Do you have access to an oscilloscope? Looking at the battery voltage while the bike is running and charging should show an AC waveform of regularly spaced positive-going crests forming a smooth ripple that increases with RPM. An irregular pattern is a sign of charging system trouble. For example, if every third crest is missing that suggests a blown regulator diode or failed winding. A negative going third crest suggests a shorted regulator diode.
A less accurate and reliable check can be done with an AC voltmeter, which can't show patterns but at least can measure the AC ripple. If the AC voltage is more than, say, 100mVAC, there's a problem.

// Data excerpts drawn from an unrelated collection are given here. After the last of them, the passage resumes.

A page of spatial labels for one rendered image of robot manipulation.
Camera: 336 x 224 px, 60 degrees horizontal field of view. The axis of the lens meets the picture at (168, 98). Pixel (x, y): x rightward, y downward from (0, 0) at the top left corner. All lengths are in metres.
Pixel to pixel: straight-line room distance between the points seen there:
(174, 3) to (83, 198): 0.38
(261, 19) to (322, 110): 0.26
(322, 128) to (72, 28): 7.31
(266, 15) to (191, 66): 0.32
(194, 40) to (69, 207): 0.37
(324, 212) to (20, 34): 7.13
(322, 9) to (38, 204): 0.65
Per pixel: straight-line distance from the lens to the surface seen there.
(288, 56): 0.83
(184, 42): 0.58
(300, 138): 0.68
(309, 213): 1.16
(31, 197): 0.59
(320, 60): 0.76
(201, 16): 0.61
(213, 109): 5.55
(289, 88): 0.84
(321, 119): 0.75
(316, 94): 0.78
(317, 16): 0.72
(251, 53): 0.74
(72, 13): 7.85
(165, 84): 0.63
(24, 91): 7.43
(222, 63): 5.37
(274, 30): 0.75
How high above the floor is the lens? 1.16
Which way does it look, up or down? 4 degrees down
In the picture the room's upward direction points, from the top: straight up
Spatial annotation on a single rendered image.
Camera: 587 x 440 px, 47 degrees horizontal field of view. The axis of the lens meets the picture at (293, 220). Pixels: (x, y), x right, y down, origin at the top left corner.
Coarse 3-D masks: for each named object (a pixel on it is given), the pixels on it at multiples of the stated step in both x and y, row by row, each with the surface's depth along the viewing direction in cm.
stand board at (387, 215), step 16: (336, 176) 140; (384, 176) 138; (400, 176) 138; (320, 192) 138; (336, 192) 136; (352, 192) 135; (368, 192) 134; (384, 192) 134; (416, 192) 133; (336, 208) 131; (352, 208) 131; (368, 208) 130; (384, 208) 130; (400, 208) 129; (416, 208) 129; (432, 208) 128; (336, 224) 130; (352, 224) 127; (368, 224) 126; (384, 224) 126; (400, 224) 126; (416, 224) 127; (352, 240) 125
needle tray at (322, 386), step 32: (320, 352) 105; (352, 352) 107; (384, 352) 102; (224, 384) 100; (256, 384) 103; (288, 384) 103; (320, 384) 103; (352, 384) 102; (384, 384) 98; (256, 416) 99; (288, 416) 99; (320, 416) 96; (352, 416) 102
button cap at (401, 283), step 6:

A common problem with motorcycles in general is corroded connections between the alternator output and the rectifier/regulator input or between the regulator output and the battery. The FJR uses a permanent magnet 3-phase alternator system. Rather than vary the alternator output, this system runs the alternator at full output all the time and simply dumps excess current when the demand is less than the output.
There are 3 white wires going into the R/R from the alternator. The contacts should be clean and bare. Any corrosion on a contact will reduce output from that leg (and often results in partially melted plastic connector housing due to excess heat generated by the poor connection).
With the 3 white wires unplugged from the R/R and the engine off, set your resistance meter to the x1 ohms scale and measure the resistance between each pairing on the harness side. The resistance should be low -- around 0.5 ohms -- and equal. A high resistance indicates an open winding or broken wire.
With the red and black wires disconnected from the R/R, measure the resistance between the red and battery + then the black and battery -. It should be near 0 ohms in each case. High resistance suggests a poor connection somewhere.
With the engine running, measure the voltage between each pairing of the white wires on the harness side. The AC voltage between any two of the three should be equal to the voltage between each other pairing at any given rpm. IE: 1-2 = 2-3 = 3-1. (Seen on a scope, each pair should show a nice even sine wave.) Significantly lower voltage on any pair indicates a failed -- probably shorted -- winding in the alternator.
If everything else passes, replace the R/R.